● TASK BRIEF
Go through the records line by line from the top and repeat each one exactly, ending with the line that contains "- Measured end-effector".

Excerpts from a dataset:
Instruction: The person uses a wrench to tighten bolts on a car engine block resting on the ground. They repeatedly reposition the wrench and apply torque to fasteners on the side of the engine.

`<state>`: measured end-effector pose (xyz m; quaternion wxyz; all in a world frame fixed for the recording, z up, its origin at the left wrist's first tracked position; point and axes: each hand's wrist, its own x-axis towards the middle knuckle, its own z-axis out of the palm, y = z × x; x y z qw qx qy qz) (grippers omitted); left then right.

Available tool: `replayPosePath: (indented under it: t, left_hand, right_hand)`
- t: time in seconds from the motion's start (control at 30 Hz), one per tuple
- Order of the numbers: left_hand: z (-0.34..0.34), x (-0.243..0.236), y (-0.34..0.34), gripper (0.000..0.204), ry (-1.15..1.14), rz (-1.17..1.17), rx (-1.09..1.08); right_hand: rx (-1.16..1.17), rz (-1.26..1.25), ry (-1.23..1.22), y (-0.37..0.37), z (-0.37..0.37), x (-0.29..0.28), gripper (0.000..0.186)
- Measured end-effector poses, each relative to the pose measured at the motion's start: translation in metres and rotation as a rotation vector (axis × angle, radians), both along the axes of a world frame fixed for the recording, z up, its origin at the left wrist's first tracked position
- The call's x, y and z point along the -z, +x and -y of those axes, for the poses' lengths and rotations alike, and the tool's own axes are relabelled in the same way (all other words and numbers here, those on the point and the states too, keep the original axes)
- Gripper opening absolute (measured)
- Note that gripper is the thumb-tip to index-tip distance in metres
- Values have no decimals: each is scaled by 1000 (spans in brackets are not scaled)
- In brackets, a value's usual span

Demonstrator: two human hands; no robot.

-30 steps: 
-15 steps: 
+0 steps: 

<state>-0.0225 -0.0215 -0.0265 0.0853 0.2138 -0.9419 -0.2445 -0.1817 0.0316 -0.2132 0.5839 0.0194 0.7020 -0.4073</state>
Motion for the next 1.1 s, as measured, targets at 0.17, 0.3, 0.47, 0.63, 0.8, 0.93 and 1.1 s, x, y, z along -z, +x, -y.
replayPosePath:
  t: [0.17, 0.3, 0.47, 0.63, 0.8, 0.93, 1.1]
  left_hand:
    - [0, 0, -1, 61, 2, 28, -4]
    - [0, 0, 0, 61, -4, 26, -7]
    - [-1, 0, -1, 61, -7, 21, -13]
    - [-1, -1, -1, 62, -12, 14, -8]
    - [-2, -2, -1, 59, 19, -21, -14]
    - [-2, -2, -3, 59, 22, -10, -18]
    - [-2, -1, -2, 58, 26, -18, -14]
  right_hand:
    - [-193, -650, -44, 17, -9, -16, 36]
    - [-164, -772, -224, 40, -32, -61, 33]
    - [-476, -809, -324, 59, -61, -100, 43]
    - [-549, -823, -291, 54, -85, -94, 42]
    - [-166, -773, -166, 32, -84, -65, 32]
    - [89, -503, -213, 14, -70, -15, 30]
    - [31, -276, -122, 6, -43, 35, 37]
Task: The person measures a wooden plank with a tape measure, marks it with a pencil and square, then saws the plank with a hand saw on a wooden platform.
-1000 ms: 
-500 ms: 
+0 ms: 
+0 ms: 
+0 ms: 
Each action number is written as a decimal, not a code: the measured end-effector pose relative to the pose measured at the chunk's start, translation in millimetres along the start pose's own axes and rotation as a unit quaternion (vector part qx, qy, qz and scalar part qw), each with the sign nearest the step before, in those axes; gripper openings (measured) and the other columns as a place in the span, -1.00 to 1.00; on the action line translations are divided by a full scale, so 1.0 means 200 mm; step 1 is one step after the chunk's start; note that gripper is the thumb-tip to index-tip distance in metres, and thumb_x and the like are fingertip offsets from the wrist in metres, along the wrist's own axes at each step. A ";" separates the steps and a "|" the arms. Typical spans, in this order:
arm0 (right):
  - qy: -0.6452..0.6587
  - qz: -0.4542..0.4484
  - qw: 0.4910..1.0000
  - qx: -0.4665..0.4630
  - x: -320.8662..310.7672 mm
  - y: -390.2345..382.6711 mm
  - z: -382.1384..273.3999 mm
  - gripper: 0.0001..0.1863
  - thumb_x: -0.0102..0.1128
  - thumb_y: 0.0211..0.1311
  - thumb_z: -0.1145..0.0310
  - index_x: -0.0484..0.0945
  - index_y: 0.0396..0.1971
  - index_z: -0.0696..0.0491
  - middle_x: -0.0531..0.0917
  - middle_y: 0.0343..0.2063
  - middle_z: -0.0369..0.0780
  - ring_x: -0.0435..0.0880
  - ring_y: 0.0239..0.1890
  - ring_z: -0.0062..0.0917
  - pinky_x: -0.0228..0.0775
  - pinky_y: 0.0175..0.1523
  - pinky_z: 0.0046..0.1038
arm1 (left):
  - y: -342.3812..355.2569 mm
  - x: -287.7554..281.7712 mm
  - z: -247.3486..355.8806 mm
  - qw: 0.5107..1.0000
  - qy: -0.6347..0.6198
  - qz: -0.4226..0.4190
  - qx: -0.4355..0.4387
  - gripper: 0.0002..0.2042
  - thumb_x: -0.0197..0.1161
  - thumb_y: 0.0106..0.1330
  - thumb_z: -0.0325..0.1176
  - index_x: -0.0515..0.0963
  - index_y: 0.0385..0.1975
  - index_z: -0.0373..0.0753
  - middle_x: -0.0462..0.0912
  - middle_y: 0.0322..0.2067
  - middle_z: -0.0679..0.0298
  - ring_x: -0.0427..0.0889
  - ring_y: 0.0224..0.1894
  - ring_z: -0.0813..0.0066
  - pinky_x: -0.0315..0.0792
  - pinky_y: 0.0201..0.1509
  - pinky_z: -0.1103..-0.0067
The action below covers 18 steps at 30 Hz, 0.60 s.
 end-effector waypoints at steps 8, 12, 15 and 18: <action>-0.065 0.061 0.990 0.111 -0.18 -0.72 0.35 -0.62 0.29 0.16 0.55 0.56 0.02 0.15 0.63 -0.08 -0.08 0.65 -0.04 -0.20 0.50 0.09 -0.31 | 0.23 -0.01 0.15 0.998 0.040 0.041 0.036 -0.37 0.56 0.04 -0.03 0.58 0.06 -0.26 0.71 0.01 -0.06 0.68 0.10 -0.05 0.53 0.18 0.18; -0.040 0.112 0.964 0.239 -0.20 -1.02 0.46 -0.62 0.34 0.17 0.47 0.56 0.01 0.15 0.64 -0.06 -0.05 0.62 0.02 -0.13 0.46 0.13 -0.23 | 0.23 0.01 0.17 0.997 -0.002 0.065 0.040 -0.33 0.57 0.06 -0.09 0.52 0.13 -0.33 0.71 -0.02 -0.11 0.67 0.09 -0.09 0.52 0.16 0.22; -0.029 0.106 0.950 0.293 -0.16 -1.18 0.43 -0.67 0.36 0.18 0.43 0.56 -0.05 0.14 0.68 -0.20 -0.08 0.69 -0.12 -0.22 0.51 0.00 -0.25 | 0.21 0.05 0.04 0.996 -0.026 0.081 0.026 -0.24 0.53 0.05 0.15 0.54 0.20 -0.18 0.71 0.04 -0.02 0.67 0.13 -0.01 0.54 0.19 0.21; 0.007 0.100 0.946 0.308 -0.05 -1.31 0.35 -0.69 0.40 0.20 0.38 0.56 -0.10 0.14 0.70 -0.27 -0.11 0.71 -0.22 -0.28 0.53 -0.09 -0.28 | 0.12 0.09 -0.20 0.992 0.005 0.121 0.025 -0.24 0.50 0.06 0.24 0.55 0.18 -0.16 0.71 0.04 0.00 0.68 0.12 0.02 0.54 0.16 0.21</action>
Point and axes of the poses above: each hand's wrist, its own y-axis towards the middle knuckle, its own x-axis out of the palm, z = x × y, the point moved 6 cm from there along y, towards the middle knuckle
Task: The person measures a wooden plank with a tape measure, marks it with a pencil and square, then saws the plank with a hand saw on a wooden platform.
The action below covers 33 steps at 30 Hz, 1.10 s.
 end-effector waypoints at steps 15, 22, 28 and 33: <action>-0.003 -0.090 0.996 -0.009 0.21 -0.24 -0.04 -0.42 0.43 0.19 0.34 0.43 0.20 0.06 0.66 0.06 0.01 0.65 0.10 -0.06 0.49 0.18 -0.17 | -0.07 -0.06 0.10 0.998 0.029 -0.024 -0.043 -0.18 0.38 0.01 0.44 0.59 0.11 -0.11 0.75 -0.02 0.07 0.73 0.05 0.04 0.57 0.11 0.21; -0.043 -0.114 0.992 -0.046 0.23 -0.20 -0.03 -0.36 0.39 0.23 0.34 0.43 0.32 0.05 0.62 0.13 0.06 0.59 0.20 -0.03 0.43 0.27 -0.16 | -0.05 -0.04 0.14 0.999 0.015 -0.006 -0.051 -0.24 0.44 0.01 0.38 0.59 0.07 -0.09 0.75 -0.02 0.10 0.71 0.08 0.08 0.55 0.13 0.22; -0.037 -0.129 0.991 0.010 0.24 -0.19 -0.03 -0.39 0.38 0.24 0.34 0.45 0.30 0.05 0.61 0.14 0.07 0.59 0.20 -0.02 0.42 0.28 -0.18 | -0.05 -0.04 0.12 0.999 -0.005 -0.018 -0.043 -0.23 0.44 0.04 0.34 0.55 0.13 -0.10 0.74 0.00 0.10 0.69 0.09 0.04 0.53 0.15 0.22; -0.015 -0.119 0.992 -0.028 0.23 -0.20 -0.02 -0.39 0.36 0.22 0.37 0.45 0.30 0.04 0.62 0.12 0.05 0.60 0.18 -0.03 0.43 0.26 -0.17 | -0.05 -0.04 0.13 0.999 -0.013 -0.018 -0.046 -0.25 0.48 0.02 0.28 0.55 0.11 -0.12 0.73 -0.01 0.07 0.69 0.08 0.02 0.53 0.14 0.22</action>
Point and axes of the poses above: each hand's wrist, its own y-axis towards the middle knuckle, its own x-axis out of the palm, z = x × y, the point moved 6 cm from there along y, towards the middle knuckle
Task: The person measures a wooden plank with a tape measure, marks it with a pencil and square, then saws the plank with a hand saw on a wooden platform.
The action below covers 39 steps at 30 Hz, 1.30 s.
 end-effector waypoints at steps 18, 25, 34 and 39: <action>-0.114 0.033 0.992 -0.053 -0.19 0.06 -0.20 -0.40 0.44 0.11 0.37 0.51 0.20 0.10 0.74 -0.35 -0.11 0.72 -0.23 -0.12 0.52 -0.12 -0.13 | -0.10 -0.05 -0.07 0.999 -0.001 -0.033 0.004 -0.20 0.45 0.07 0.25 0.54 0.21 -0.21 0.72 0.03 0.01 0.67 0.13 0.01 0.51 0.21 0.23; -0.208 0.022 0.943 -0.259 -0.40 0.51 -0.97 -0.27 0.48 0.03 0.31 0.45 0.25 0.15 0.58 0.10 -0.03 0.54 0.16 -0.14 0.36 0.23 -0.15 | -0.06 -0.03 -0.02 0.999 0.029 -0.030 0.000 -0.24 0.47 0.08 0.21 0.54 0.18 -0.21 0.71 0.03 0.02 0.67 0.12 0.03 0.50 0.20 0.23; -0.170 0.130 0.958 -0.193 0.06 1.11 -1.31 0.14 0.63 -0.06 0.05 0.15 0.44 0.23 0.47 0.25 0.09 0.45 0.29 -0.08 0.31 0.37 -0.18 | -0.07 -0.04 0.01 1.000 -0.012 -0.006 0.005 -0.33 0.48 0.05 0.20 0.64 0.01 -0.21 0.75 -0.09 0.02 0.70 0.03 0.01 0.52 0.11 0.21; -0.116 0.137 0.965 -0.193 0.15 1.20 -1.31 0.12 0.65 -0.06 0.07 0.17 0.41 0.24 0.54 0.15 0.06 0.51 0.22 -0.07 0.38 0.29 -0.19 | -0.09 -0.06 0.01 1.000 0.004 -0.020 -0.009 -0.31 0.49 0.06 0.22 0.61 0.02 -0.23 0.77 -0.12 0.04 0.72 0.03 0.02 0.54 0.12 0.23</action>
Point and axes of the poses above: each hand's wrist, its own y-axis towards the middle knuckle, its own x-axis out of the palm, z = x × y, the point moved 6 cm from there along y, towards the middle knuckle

● RESPONSE AREA
Instruction: The person uses a wrench to tighten bolts on a car engine block resting on the ground. They repeatedly reposition the wrench and apply torque to fasteners on the side of the engine.

`<state>`: measured end-effector pose (xyz m; quaternion wxyz; all in a world frame fixed for the recording, z up, its origin at the left wrist's first tracked position; point and axes: each hand's wrist, its own x-axis towards the middle knuckle, its own z-axis out of the palm, y = z × x; x y z qw qx qy qz) (grippers omitted); left then right.

Available tool: `replayPosePath: (indented under it: t, left_hand, right_hand)`
- t: time in seconds from the motion's start (control at 30 Hz), one per tuple
- Order of the numbers: left_hand: z (-0.34..0.34), x (-0.243..0.236), y (-0.34..0.34), gripper (0.000..0.204), ry (-1.15..1.14), rz (-1.17..1.17), rx (-1.09..1.08); right_hand: rx (-1.16..1.17), rz (-1.26..1.25), ry (-1.23..1.22), y (-0.37..0.37), z (-0.37..0.37), x (-0.29..0.28), gripper (0.000..0.186)
- Measured end-effector poses, each relative to the pose measured at the motion's start: translation in metres and rotation as a rotation vector (axis × angle, radians), both along the axes of a world frame fixed for the recording, z up, its origin at the left wrist's first tracked position

The answer given is complete as it stands.